Nuovi istituti professionali, più laboratori e alternanza

da Il Sole 24 Ore

Nuovi istituti professionali, più laboratori e alternanza

di Claudio Tucci

Undici indirizzi di studio (rispetto agli attuali sei) che spaziano dal Made in Italy ai servizi commerciali; dall’enogastronomia e ospitalità alberghiera all’odontotecnico. Alternanza scuola-lavoro già a partire dal secondo anno. Più ore di laboratorio. Offerta didattica che potrà essere personalizzata e “modellata” in base alle esigenze produttive e del territorio.
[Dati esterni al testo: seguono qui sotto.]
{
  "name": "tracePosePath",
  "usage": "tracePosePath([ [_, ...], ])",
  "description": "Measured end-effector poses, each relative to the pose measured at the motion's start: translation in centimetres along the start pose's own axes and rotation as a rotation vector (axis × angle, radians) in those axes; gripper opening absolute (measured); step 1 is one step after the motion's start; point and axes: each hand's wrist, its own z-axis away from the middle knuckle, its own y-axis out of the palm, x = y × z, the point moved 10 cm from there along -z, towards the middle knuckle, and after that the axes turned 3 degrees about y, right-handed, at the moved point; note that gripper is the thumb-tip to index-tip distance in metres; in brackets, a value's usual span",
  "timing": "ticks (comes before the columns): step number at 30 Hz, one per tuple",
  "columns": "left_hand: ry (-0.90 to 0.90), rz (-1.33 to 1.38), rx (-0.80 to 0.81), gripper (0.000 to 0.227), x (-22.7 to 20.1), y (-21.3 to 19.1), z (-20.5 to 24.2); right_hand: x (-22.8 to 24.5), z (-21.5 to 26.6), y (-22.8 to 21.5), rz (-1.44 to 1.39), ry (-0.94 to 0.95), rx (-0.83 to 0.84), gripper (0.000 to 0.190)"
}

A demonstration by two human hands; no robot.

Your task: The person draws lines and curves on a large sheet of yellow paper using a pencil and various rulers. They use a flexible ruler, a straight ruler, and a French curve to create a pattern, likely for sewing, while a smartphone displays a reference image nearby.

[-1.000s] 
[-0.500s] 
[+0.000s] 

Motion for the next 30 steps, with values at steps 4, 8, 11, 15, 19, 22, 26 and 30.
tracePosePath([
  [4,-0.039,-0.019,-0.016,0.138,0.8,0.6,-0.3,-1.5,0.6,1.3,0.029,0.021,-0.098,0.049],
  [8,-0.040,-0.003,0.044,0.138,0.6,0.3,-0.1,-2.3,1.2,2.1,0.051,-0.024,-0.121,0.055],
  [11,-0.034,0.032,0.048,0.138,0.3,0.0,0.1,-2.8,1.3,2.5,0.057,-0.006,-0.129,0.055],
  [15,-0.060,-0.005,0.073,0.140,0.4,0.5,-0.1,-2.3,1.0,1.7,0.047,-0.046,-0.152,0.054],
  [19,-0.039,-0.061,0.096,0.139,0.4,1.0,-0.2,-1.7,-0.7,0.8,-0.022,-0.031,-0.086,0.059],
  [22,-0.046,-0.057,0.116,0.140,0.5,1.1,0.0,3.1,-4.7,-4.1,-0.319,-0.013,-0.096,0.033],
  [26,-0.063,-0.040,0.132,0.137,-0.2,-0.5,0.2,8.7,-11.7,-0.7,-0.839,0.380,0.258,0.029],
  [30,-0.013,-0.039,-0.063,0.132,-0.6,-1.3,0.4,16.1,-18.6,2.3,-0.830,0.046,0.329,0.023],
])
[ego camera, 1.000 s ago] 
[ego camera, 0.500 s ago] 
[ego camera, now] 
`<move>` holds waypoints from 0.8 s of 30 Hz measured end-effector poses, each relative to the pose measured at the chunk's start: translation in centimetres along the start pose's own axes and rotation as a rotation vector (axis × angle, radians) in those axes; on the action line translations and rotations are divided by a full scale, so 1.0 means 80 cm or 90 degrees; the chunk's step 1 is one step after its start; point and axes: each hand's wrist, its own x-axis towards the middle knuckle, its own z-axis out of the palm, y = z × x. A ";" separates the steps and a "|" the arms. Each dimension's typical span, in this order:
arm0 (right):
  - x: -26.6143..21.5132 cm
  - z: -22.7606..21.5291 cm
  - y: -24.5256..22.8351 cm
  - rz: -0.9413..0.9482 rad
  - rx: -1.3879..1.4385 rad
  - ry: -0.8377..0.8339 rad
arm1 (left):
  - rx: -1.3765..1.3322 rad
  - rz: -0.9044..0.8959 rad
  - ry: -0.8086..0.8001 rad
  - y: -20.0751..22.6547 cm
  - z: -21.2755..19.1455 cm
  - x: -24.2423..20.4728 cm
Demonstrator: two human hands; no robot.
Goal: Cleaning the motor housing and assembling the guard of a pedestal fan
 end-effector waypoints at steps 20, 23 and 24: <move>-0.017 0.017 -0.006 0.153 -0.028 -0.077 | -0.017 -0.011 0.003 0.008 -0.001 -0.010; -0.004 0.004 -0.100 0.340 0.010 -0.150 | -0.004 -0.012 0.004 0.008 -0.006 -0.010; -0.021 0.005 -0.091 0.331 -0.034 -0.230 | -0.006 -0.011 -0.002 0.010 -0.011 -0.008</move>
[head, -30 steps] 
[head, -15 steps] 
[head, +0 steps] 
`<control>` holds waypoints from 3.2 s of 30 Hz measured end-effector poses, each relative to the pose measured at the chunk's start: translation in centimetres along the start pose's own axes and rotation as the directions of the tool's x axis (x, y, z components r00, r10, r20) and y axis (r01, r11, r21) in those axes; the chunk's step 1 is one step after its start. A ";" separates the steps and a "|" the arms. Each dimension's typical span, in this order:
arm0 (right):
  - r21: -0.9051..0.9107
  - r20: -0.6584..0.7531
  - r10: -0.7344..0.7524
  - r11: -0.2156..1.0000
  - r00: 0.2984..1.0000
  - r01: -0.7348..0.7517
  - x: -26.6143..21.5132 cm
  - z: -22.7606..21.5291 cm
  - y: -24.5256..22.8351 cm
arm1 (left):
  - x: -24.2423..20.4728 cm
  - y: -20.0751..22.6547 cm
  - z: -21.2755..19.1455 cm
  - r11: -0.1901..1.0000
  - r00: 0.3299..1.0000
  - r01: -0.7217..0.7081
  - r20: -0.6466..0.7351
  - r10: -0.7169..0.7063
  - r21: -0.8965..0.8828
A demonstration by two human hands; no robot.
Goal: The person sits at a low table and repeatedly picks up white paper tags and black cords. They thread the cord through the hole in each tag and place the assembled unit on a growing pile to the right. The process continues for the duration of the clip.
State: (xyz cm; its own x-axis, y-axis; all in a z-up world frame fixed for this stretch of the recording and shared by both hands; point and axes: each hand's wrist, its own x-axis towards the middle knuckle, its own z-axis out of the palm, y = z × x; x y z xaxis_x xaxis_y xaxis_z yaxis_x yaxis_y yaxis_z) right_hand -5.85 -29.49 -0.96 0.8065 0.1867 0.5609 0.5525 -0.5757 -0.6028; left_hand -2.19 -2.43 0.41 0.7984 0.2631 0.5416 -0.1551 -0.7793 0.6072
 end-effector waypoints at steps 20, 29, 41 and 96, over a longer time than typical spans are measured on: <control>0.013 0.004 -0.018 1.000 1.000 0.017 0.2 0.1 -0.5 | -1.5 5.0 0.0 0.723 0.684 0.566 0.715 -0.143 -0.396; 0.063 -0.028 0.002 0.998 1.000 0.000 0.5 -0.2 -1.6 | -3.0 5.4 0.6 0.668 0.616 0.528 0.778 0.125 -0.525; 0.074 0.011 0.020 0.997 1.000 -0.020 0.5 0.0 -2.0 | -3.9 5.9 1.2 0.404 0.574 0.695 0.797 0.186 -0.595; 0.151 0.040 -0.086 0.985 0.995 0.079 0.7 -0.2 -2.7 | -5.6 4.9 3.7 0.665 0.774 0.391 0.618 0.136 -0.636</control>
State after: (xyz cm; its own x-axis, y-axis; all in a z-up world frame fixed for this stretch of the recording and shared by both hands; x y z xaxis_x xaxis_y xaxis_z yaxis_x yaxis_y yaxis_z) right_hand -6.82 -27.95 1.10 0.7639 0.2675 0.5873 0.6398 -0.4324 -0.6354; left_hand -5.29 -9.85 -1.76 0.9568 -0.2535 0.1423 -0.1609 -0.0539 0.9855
Possibilità di ricorrere ad esperti provenienti dal mondo del lavoro e delle professioni.

La ministra dell’Istruzione, Valeria Fedeli, dopo l’ok delle Regioni, è pronta a far partire il restyling degli istituti professionali, a una manciata di giorni dall’avvio, il 16 gennaio, delle iscrizioni online al nuovo anno.

Il regolamento interministeriale (Miur-Lavoro-Mef-Salute), nove articoli in totale, è in via di pubblicazione; le novità scatteranno nelle prime classi attivate dal 1° settembre. Oggi i percorsi professionali del secondo ciclo sono costituiti da due segmenti distinti: da un lato ci sono gli istituti statali (Ip) della durata di cinque anni; dall’altro c’è l’istruzione e formazione professionale (Iefp) con percorsi di tre o quattro anni (tre per la qualifica più uno per il diploma) sotto la cabina di regia delle Regioni. La Iefp interessa circa 320mila studenti, e ottiene ottimi risultati occupazionali, specie in Lombardia e Veneto; l’Ip coinvolge invece circa 550mila alunni e 60mila docenti, e a causa di un approccio “molto teorico” è in grave affanno, con elevatissimi tassi di abbandono (38% nei primi due anni). Con il nuovo regolamento, gli istituti professionali cambiano pelle. I percorsi restano di cinque anni, ma vengono così strutturati: biennio più triennio. Gli indirizzi, come detto, passano da 6 a 11: trovano spazio anche agricoltura e sviluppo rurale, valorizzazione dei prodotti del territorio e gestione delle risorse forestali e montane; pesca commerciale, servizi culturali e dello spettacolo, gestione delle acque e risanamento ambientale, manutenzione e assistenza tecnica. «Per l a definizione dei profili di ciascun indirizzo abbiamo coinvolto anche soggetti del mondo del lavoro», evidenzia Fabrizio Proietti, dirigente del Miur per l’istruzione professionale.

Ogni scuola potrà “personalizzare” questi 11 indirizzi, anche in coerenza con le priorità indicate dalle Regioni. Nell’arco del quinquennio vengono inseriti gli “assi culturali”, vale a dire aggregazioni di insegnamenti omogenei. Nel biennio si fissa un quota di autonomia del 20% dell’orario per “potenziare” determinati insegnamenti o attività di laboratorio. Nelle classi del triennio gli spazi di flessibilità salgono al 40 per cento.

La sfida, spiega la ministra Fedeli, è trasformare gli istituti professionali «in vere e proprie scuole territoriali dell’innovazione in grado di spingere i l rilancio economico del Paese». La strada, però, è ancora lunga e non mancano ombre: i percorsi di studio restano di cinque anni; il collegamento con i territori (e la Iefp) deve decollare; e l’apertura agli esperti esterni è al momento facoltativa.

Le imprese osservano con attenzione le novità in arrivo: «Il nuovo regolamento va nella giusta direzione: maggior collegamento degli istituti professionali con le aziende, più laboratori, più alternanza – sottolinea Giovanni Brugnoli, vice presidente di Confindustria per il Capitale umano -. Occorre lavorare per un’offerta formativa di qualità, articolata e ben integrata sul territorio. In questo senso, il provvedimento aiuta le imprese, che già collaborano con gli istituti professionali, ad accrescere il loro impegno a favore della formazione specialistica dei giovani».